- _Problem statement_
Every line of the data must be retyped exactly as it stands.

● ● ● ● ●

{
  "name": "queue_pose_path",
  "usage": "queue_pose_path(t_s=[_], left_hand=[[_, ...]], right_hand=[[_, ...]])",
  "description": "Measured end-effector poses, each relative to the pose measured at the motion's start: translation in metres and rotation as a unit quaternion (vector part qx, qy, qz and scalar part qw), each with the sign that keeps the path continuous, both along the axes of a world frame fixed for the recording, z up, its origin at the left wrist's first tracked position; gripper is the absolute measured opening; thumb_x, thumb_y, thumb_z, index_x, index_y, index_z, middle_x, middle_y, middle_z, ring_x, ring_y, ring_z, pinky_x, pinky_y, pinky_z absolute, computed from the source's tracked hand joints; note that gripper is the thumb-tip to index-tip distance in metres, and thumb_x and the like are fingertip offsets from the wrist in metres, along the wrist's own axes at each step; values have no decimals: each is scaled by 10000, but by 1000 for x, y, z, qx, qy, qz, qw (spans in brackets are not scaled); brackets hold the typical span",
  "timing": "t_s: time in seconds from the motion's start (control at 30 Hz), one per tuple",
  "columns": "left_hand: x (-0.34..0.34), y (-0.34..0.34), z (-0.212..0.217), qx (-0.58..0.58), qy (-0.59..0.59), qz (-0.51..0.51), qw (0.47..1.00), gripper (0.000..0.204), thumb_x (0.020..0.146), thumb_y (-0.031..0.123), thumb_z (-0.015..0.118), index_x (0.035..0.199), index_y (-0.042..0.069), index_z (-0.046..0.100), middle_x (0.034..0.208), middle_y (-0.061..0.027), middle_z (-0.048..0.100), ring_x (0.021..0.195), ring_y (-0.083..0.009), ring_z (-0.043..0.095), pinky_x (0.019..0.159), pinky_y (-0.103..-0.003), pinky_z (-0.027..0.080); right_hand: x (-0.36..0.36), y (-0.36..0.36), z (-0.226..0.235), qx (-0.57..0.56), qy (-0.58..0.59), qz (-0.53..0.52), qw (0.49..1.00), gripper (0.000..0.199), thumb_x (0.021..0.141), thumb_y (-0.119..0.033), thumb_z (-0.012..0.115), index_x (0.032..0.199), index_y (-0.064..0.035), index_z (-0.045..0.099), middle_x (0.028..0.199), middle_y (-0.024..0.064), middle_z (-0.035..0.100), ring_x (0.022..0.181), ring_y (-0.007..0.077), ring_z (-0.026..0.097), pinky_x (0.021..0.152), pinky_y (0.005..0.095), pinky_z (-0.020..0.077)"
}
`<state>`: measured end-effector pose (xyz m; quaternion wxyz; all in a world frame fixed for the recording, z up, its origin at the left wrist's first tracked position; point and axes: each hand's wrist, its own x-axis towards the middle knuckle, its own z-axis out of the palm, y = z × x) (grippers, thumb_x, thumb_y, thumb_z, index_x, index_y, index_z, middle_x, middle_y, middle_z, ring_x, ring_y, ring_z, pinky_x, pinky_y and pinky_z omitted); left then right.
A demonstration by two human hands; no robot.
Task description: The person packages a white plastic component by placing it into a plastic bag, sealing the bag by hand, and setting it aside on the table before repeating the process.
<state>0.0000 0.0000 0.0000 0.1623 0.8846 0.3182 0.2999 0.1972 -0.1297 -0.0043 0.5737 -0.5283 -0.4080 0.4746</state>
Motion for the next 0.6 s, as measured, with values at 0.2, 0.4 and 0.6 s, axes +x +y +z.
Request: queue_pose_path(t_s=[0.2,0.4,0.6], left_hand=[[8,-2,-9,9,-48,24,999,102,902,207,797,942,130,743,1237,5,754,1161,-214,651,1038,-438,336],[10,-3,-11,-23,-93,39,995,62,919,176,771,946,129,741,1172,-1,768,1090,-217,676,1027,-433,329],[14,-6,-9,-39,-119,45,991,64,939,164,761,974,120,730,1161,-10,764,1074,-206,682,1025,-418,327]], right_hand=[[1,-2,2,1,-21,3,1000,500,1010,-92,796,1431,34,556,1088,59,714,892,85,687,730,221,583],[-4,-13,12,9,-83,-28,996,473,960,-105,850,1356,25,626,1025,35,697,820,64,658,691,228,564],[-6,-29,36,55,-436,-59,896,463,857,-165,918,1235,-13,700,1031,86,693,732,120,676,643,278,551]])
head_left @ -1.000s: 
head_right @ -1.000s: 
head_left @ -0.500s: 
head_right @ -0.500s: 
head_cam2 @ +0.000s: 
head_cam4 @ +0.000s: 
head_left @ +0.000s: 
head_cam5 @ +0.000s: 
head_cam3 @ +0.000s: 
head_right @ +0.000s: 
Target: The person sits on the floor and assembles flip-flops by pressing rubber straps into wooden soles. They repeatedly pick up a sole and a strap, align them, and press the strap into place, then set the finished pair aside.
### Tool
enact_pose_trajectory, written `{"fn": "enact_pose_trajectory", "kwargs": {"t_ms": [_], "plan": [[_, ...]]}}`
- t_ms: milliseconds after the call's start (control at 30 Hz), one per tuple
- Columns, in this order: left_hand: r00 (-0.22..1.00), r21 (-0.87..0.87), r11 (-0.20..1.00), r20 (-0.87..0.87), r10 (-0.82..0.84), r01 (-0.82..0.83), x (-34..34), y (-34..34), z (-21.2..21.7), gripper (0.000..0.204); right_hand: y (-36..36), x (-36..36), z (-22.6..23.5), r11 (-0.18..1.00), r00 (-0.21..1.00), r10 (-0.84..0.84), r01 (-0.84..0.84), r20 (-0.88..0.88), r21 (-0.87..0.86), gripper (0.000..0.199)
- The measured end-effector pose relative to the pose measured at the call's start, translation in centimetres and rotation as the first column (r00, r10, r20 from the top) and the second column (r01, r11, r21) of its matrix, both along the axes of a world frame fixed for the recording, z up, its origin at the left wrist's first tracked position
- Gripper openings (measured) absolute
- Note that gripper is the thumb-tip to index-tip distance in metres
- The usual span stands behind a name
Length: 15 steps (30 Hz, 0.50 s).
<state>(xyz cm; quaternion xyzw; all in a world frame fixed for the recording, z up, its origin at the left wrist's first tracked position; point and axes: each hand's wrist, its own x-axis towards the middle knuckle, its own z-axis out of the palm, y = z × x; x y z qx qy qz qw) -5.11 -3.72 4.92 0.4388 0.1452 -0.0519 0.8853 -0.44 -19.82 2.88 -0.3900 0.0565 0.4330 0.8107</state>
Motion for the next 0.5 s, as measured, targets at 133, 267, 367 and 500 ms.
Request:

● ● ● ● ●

- _Exercise solution_
{
  "name": "queue_pose_path",
  "usage": "queue_pose_path(t_s=[_], left_hand=[[_, ...]], right_hand=[[_, ...]])",
  "description": "Measured end-effector poses, each relative to the pose measured at the motion's start: translation in metres and rotation as a unit quaternion (vector part qx, qy, qz and scalar part qw), each with the sign that keeps the path continuous, both along the axes of a world frame fixed for the recording, z up, its origin at the left wrist's first tracked position; gripper is the absolute measured opening; thumb_x, thumb_y, thumb_z, index_x, index_y, index_z, middle_x, middle_y, middle_z, ring_x, ring_y, ring_z, pinky_x, pinky_y, pinky_z absolute, computed from the source's tracked hand joints; note that gripper is the thumb-tip to index-tip distance in metres, and thumb_x and the like are fingertip offsets from the wrist in metres, along the wrist's own axes at each step; values have no decimals: each is scaled by 10000, but by 1000 for x, y, z, qx, qy, qz, qw (spans in brackets are not scaled); brackets hold the typical span",
  "timing": "t_s: time in seconds from the motion's start (control at 30 Hz), one per tuple",
  "columns": "left_hand: x (-0.34..0.34), y (-0.34..0.34), z (-0.212..0.217), qx (-0.58..0.58), qy (-0.59..0.59), qz (-0.51..0.51), qw (0.47..1.00), gripper (0.000..0.204), thumb_x (0.020..0.146), thumb_y (-0.031..0.123), thumb_z (-0.015..0.118), index_x (0.035..0.199), index_y (-0.042..0.069), index_z (-0.046..0.100), middle_x (0.034..0.208), middle_y (-0.061..0.027), middle_z (-0.048..0.100), ring_x (0.021..0.195), ring_y (-0.083..0.009), ring_z (-0.043..0.095), pinky_x (0.019..0.159), pinky_y (-0.103..-0.003), pinky_z (-0.027..0.080); right_hand: x (-0.36..0.36), y (-0.36..0.36), z (-0.226..0.235), qx (-0.57..0.56), qy (-0.58..0.59), qz (-0.53..0.52), qw (0.49..1.00), gripper (0.000..0.199), thumb_x (0.021..0.141), thumb_y (-0.119..0.033), thumb_z (-0.012..0.115), index_x (0.032..0.199), index_y (-0.064..0.035), index_z (-0.045..0.099), middle_x (0.028..0.199), middle_y (-0.024..0.064), middle_z (-0.035..0.100), ring_x (0.022..0.181), ring_y (-0.007..0.077), ring_z (-0.026..0.097), pinky_x (0.021..0.152), pinky_y (0.005..0.095), pinky_z (-0.020..0.077)"
}
`<state>`: measured end-effector pose (xyz m; quaternion wxyz; all in a world frame fixed for the recording, z up, its origin at the left wrist's first tracked position; point and axes: each hand's wrist, its own x-axis towards the middle knuckle, its own z-axis out of the palm, y = z × x) (grippers, thumb_x, thumb_y, thumb_z, index_x, index_y, index_z, middle_x, middle_y, middle_z, ring_x, ring_y, ring_z, pinky_x, pinky_y and pinky_z omitted); left then right.
A demonstration by two human hands; no robot.
Task description: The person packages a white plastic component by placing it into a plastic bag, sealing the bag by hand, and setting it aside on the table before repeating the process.
<state>0.0000 0.0000 0.0000 0.1623 0.8846 0.3182 0.2999 0.1972 -0.1297 -0.0043 0.5737 -0.5283 -0.4080 0.4746</state>
Motion for the next 0.6 s, as measured, with values at 0.2, 0.4 and 0.6 s, axes +x +y +z.
Request: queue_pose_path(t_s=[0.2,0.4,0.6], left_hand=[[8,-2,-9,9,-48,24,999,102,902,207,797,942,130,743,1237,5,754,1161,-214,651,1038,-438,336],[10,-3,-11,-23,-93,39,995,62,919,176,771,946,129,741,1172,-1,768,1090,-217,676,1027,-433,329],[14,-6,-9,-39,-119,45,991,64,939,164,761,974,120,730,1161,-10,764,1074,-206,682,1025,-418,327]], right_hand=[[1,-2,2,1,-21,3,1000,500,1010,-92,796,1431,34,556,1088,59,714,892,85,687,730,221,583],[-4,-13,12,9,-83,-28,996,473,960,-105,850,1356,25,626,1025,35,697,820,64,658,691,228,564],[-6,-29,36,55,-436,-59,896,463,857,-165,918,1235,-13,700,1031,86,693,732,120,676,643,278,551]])
head_left @ -1.000s: 
head_right @ -1.000s: 
head_left @ -0.500s: 
head_right @ -0.500s: 
head_cam2 @ +0.000s: 
head_cam4 @ +0.000s: 
head_left @ +0.000s: 
head_cam5 @ +0.000s: 
head_cam3 @ +0.000s: 
head_right @ +0.000s: 
Target: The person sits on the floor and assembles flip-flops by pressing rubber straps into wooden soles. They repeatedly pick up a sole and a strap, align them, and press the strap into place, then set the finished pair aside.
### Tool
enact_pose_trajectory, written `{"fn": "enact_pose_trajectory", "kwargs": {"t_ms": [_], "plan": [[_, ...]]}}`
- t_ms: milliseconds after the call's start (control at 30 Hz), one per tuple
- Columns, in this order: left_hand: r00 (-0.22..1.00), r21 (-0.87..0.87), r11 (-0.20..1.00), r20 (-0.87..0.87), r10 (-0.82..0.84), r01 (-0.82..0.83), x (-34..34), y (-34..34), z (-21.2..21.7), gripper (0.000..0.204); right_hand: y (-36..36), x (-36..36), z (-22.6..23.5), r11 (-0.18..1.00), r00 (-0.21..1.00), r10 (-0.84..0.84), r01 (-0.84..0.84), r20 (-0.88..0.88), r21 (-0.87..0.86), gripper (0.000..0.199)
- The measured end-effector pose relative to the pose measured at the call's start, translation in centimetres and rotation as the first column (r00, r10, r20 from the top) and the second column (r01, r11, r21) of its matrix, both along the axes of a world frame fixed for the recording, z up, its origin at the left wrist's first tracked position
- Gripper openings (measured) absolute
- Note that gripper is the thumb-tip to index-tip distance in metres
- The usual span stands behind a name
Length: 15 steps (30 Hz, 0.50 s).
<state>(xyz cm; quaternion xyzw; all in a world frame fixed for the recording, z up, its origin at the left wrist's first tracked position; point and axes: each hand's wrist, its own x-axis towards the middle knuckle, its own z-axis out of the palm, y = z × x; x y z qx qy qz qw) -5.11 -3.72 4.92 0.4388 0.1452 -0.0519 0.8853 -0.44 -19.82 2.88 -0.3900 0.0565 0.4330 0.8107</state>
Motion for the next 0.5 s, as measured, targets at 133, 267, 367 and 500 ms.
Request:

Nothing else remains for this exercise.